▸ Required work: Retype, word for word, every line from the one holding "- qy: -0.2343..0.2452" through the one holding "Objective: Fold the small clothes" in the entries below, both included, and only those lines.

▸ Data excerpts:
= Beginning of Section =

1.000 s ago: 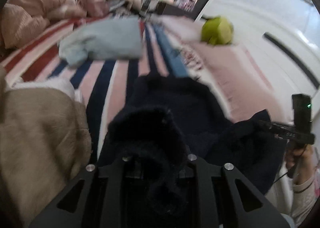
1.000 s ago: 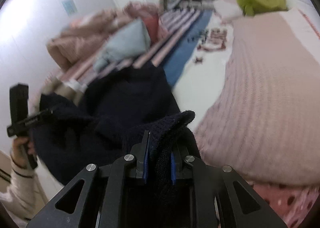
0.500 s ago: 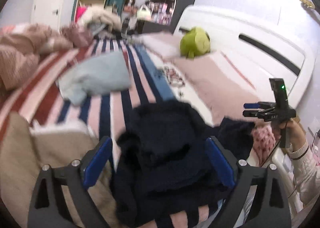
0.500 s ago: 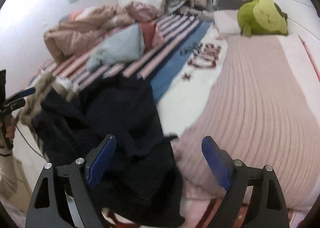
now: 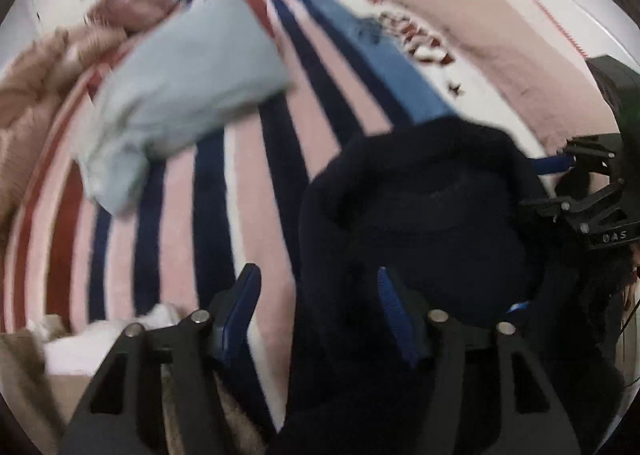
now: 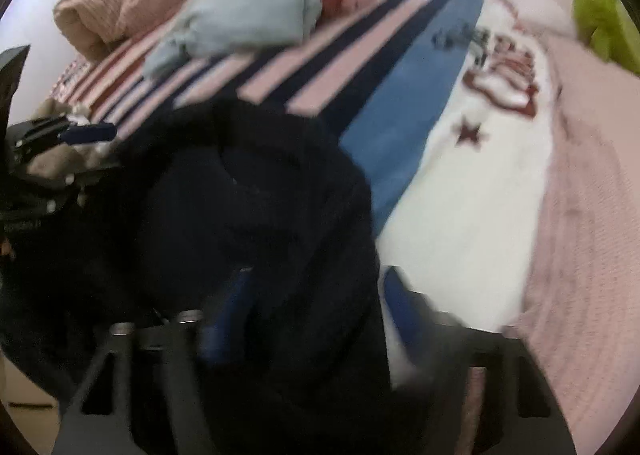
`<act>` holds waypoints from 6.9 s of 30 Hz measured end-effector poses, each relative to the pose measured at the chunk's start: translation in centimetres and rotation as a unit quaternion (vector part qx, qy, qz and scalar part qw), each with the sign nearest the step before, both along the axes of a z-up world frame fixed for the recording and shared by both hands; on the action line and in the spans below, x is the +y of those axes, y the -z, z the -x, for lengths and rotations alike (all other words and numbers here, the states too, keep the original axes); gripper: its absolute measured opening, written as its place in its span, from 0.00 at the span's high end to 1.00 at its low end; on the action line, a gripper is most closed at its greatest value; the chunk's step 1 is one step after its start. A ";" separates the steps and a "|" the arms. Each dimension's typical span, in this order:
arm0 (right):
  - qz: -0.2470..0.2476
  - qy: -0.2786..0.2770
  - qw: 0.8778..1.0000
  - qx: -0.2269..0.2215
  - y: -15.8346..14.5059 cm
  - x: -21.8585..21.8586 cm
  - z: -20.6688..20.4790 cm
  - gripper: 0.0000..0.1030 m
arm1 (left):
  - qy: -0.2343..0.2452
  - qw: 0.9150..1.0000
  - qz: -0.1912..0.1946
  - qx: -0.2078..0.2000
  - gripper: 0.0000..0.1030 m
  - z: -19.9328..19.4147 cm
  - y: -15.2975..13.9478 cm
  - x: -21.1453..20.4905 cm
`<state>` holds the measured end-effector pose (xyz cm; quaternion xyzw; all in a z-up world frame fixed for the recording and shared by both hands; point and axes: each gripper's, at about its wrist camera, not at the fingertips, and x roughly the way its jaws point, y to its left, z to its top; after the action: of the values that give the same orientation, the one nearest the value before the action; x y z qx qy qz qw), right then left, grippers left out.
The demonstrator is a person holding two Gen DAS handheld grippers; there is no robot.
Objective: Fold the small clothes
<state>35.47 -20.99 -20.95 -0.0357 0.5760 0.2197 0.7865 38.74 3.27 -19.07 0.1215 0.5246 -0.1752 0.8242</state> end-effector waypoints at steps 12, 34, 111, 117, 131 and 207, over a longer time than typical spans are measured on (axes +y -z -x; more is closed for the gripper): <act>0.022 0.045 0.999 -0.012 1.3 -2.6 -2.6 0.63 | -0.064 0.997 -0.047 -0.016 0.53 -3.5 0.9 1.7; -0.057 -0.004 0.997 -0.047 -0.9 -5.2 4.2 0.29 | 0.150 0.972 0.182 -0.011 0.09 15.3 -7.5 3.7; -0.089 0.050 0.981 -0.164 -8.3 -4.8 12.3 0.61 | -0.040 0.963 0.240 -0.113 0.11 17.0 -12.0 4.5; -0.107 -0.018 0.982 -0.156 -5.7 0.2 17.9 0.82 | -0.084 0.948 0.300 -0.067 0.08 23.1 -6.4 5.1; -0.118 -0.022 0.981 -0.155 -5.2 1.3 18.5 0.82 | -0.193 0.904 0.380 -0.028 0.08 20.7 2.4 5.3; -0.226 0.172 0.946 -0.154 -3.0 -15.1 23.6 0.88 | 0.042 0.872 0.481 0.077 0.01 10.7 2.4 -9.3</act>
<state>11.90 -36.06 -17.94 0.2094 0.3803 0.1974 0.8789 28.03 -6.02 -21.49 -0.2823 0.4315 -0.4489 0.7298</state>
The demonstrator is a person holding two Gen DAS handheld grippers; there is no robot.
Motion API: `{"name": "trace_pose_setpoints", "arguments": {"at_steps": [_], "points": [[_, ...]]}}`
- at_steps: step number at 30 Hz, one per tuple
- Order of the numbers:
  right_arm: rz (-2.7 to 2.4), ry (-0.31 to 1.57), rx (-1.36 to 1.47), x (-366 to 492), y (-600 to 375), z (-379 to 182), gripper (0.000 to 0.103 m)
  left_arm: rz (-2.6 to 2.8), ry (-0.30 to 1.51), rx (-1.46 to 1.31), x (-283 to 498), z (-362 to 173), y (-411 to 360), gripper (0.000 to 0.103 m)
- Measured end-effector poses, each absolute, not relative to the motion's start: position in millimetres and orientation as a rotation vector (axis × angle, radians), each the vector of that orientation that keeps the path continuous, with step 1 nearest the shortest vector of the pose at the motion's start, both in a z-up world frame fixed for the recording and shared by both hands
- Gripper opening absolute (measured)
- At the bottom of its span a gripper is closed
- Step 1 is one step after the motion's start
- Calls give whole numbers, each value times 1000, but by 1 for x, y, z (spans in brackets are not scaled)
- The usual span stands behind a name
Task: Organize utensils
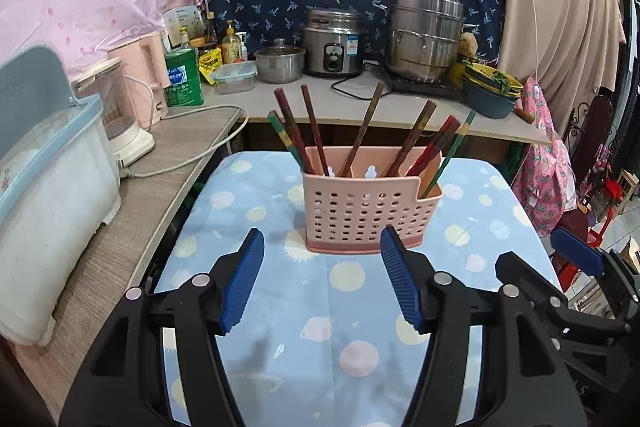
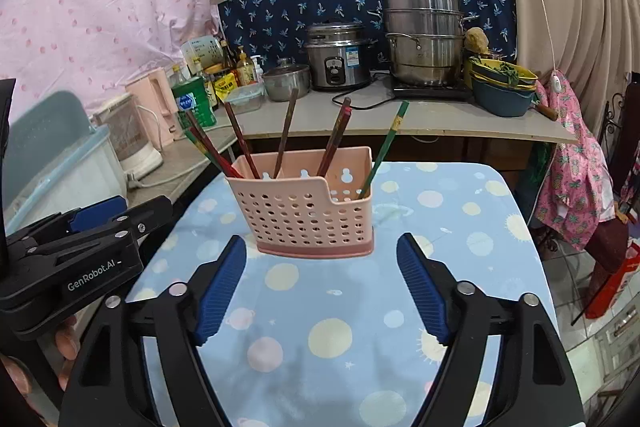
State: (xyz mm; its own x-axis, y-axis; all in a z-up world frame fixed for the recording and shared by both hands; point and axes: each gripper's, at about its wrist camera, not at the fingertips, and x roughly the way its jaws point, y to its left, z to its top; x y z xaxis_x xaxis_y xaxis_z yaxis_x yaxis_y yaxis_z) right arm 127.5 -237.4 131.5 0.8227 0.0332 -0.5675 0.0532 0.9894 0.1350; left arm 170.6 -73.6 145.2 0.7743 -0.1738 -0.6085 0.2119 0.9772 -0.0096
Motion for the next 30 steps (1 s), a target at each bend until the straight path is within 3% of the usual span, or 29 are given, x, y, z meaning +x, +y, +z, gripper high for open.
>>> {"name": "trace_pose_setpoints", "arguments": {"at_steps": [3, 16, 30], "points": [[-20, 614, 132, 124, -234, 126, 84, -191, 657, 55, 167, 138, -71, 64], [-55, 678, 125, 119, -231, 106, 85, -138, 688, 45, 158, 119, -64, 83], [-71, 705, 148, 116, -232, 96, 85, -133, 734, 50, 153, 105, -65, 86]]}}
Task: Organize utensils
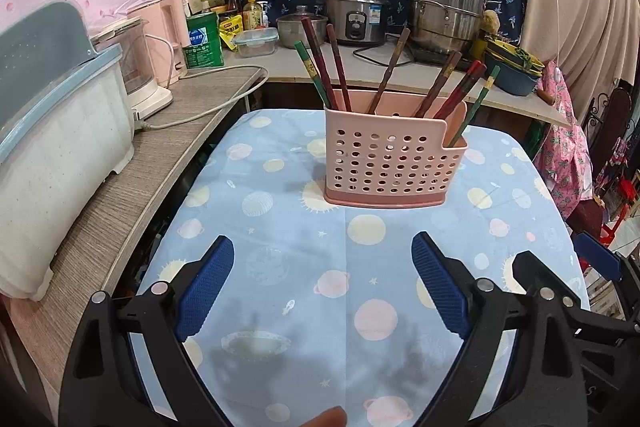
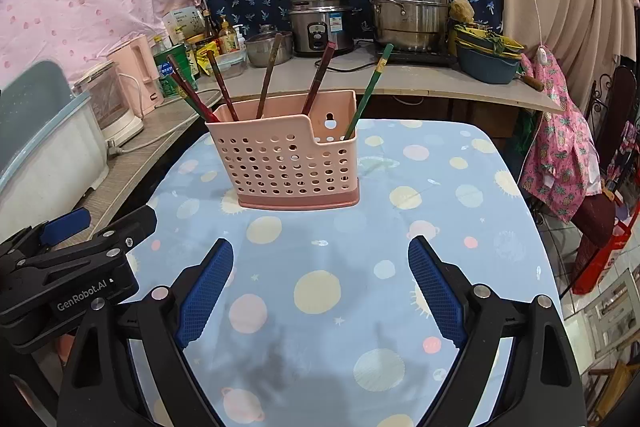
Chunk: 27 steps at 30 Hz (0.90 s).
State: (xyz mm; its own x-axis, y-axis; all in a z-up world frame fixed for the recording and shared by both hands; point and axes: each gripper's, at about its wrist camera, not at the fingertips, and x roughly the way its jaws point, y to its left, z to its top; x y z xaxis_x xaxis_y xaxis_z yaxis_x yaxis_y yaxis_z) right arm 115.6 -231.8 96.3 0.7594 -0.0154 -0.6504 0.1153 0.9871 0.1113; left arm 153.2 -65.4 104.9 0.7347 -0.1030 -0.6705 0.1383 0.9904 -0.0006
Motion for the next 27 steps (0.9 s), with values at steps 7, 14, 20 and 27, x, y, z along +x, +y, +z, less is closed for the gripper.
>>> {"name": "trace_pose_setpoints", "arguments": {"at_steps": [7, 14, 20, 27], "points": [[-73, 709, 151, 116, -232, 95, 85, -127, 738, 50, 153, 104, -65, 86], [-74, 715, 151, 116, -232, 93, 85, -119, 741, 50, 154, 102, -64, 86], [-75, 716, 152, 116, -232, 92, 85, -112, 735, 61, 155, 103, -65, 86], [-76, 722, 149, 118, -231, 89, 85, -111, 744, 65, 157, 100, -65, 86]]}}
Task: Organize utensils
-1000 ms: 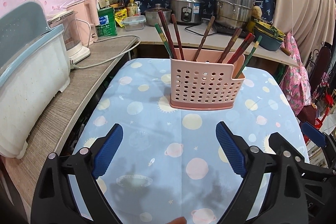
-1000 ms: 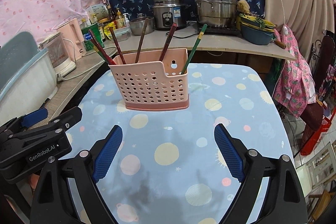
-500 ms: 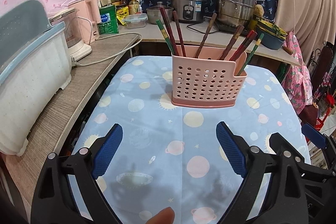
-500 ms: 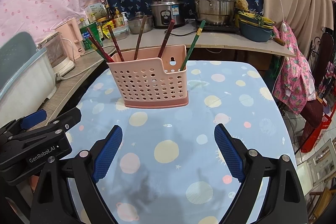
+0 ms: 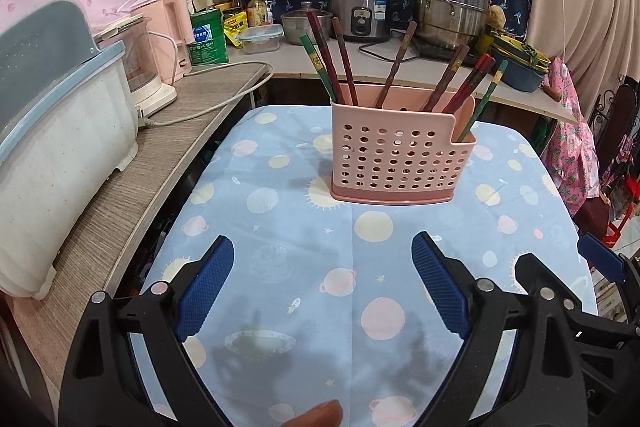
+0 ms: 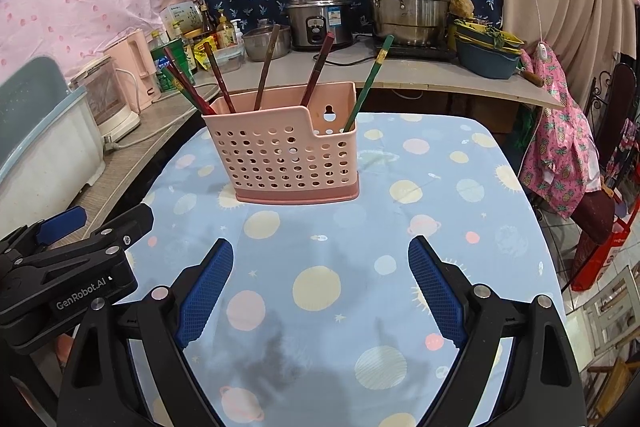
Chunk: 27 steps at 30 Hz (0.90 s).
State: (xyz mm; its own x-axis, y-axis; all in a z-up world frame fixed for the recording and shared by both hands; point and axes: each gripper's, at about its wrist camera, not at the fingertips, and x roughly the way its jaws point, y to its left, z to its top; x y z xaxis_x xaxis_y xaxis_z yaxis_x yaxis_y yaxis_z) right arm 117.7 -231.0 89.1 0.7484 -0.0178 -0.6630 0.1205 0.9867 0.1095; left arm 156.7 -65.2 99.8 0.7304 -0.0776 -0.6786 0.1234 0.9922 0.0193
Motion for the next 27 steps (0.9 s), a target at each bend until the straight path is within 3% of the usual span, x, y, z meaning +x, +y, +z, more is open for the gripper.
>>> {"name": "trace_pose_setpoints", "arguments": {"at_steps": [27], "points": [[-82, 759, 146, 135, -231, 76, 85, -94, 779, 91, 173, 87, -70, 86]]}}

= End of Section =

▸ Solution to the exercise:
  - qy: -0.2343..0.2452
  - qw: 0.9150..1.0000
  - qz: -0.1912..0.1946
  - qx: -0.2078..0.2000
  - gripper: 0.0000..0.1030 m
  - z: -19.9328..19.4147 cm
  - y: -15.2975..13.9478 cm
  - x: -21.1453..20.4905 cm
`<state>` holds the measured end-effector pose (xyz cm; quaternion xyzw; all in a z-up world frame fixed for the recording and shared by both hands; point and axes: each gripper's, at about its wrist camera, not at the fingertips, and x roughly the way its jaws point, y to its left, z to its top; after the action: of the values that give the same orientation, the one nearest the value before the action; x y z qx qy qz qw), right then left, grippers left out.
The demonstrator is a person holding two Gen DAS handheld grippers; there is no robot.
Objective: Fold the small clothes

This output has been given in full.